### Task brief
Below are the records; give again exactly the line with "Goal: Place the", the line with "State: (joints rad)", and each line that lies between them, and nothing besides.

### Materials provided
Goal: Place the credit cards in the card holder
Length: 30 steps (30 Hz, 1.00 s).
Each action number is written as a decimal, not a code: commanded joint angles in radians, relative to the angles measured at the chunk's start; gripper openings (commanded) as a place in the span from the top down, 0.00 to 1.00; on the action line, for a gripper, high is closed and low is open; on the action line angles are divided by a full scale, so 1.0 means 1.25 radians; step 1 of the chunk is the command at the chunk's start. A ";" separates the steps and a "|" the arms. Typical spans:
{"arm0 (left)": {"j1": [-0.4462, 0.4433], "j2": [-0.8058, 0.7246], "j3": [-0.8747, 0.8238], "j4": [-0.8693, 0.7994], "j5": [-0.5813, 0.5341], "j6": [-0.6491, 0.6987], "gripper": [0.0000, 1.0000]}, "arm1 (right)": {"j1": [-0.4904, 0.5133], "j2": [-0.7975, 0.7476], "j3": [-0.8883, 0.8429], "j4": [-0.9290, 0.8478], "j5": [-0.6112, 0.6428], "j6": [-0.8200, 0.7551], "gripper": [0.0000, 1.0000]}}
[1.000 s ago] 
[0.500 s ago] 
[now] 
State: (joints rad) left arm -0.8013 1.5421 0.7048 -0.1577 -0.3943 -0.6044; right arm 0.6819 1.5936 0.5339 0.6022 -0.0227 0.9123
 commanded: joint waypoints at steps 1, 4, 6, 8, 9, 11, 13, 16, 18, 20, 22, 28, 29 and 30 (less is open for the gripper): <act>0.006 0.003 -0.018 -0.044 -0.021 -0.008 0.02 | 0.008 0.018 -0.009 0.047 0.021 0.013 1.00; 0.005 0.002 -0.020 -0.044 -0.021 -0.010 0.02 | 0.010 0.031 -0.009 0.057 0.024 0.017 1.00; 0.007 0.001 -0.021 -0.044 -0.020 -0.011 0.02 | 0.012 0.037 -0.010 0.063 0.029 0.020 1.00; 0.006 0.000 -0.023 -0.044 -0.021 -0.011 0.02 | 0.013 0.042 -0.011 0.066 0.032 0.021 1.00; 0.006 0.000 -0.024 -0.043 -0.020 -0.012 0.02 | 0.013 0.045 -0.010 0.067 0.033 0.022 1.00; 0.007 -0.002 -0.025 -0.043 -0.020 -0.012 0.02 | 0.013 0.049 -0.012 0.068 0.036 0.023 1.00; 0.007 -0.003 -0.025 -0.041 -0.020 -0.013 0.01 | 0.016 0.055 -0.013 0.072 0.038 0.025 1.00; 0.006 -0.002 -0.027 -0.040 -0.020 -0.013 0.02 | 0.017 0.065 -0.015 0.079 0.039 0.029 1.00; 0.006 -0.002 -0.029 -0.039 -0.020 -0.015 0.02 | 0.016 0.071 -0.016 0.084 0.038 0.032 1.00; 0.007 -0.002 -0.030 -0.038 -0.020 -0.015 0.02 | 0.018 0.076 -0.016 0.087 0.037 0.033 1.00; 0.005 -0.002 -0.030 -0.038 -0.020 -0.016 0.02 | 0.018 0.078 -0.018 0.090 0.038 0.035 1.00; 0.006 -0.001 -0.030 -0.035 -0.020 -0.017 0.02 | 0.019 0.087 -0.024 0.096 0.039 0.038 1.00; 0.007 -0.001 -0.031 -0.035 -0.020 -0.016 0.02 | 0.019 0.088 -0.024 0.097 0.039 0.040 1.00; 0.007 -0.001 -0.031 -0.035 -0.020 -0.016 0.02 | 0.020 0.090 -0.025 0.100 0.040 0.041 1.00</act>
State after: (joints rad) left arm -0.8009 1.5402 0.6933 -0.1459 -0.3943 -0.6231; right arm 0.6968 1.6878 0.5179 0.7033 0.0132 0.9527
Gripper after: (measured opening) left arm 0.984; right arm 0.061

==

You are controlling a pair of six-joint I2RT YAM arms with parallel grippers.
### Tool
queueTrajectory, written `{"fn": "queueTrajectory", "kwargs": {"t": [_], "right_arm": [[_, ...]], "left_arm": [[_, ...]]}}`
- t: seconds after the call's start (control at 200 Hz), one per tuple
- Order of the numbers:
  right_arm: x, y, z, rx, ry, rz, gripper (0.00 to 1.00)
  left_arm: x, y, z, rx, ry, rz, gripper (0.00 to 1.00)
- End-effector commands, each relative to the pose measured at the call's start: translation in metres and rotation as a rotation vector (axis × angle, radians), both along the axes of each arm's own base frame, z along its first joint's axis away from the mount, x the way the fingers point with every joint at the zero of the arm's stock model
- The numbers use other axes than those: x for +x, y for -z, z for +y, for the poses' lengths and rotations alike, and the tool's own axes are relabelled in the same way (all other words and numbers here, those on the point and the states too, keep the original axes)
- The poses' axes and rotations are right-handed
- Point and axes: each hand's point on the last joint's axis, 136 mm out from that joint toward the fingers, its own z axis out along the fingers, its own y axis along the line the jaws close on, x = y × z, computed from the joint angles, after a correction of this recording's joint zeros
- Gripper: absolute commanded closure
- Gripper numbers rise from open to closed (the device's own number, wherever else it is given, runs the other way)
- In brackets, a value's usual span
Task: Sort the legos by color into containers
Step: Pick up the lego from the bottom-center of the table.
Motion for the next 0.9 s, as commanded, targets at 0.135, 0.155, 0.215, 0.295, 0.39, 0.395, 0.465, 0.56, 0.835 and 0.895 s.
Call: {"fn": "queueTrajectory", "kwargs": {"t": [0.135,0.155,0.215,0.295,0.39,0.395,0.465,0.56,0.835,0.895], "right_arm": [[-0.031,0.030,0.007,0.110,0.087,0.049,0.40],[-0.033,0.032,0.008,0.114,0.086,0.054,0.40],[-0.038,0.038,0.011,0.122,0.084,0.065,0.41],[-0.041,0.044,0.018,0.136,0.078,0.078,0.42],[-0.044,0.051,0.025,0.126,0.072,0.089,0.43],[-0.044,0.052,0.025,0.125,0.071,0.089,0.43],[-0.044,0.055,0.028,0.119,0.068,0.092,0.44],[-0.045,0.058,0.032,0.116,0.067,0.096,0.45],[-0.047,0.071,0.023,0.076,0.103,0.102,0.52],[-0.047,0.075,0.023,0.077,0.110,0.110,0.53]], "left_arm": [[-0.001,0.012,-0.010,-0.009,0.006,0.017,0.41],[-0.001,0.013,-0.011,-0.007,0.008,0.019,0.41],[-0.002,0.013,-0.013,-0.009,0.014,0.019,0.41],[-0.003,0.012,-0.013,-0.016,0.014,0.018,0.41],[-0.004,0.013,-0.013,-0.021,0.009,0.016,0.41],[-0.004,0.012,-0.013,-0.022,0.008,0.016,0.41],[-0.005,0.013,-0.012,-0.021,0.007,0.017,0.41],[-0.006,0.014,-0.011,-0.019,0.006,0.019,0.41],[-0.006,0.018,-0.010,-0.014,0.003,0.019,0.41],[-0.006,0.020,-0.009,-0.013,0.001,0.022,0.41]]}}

### Task result
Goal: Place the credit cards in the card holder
Length: 30 steps (30 Hz, 1.00 s).
Each action number is written as a decimal, not a code: commanded joint angles in radians, relative to the angles measured at the chunk's start; gripper openings (commanded) as a place in the span from the top down, 0.00 to 1.00; on the action line, for a gripper, high is closed and low is open; on the action line angles are divided by a full scale, so 1.0 means 1.25 radians; step 1 of the chunk is the command at the chunk's start. A ";" separates the steps and a "|" the arms. Typical spans:
{"arm0 (left)": {"j1": [-0.4462, 0.4433], "j2": [-0.8058, 0.7246], "j3": [-0.8747, 0.8238], "j4": [-0.8693, 0.7994], "j5": [-0.5813, 0.5341], "j6": [-0.6491, 0.6987], "gripper": [0.0000, 1.0000]}, "arm1 (right)": {"j1": [-0.4904, 0.5133], "j2": [-0.7975, 0.7476], "j3": [-0.8883, 0.8429], "j4": [-0.9290, 0.8478], "j5": [-0.6112, 0.6428], "j6": [-0.8200, 0.7551], "gripper": [0.0000, 1.0000]}}
[1.000 s ago] 
[0.500 s ago] 
[now] 
State: (joints rad) left arm -0.8013 1.5421 0.7048 -0.1577 -0.3943 -0.6044; right arm 0.6819 1.5936 0.5339 0.6022 -0.0227 0.9123

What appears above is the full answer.